4.27.2007

Flaming Flamingos, Batman!


Please tell me this cover doesn't feature a bunch of Aryan men in jeans standing around a fountain shooting a highly suspicious white substance in the air...Oh, shit, you can't do that, can you? I'm all for gay erotica, but this picture is a little too much Socialist realism and a little too little Tom of Finland, if you get my drift.

10 comments:

Snow said...

Cue the Violent Femmes:

"You're a flamingo, baby, you stand on one leg..."

Anonymous said...

Ha! I totally thought it said the "Flaming Anthology" at first.

This reminds me a little bit of the "freak gasoline fight accident" in Zoolander...

Unknown said...

Except they all look like Dauber on Coach. God I'm old. Nowadays that guy is Patrick on SpongeBob.

DocTurtle said...

Is this the look of theSMUT our children have access to in the public libraries?!?? Hideous air-brushed art deco?!!? They deserve to see far better-presented gay erotica than this!! I'm writing my Senator!!!

Miss Maggie said...

Absolutely right, DocTurtle. Just look: http://pandagon.net/2007/04/21/arkansas-dad-claims-his-sons-disturbed-by-lesbian-book-in-library/

Mooselet said...

Hee! I also thought it said "Flaming Anthology" which had me giggling like a schoolgirl. I want to know just what a "Flamingo Anthology" is. Are they all pink with backward knees?

Kiwi said...

So...obviously this cover was not designed by someone actually gay. Or with any amount of taste and dignity.

Anonymous said...

Well, okay then, you design a dignified cover for "The Flamingo Anthology of Gay Literature". Go on, I double-dog dare ya!
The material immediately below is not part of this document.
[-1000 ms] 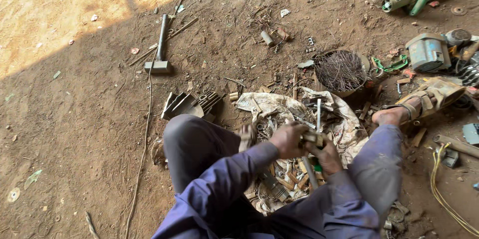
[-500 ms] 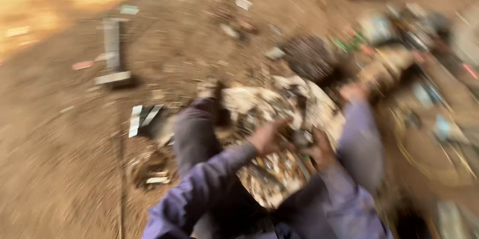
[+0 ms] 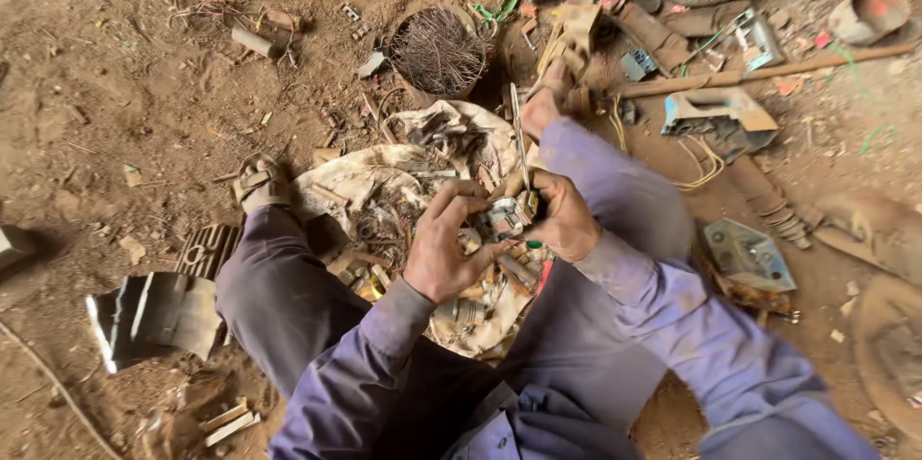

(Much respect to Alberto Manguel, though. "Black Water" is still my favorite fiction anthology of all time.)

Anonymous said...

It reminds me more of the Friends opening as re-imagined by Ayn Rand's little gay brother (I.M. Randy?) (I'm sorry)

Marc said...

The painting on the cover is by George Tooker, whose work appears on every anthology Manguel's name has appeared on. Black Water was a big deal to me when I first discovered it, until I came upon Borges and Casares own anthology and realized how much he had cribbed from that.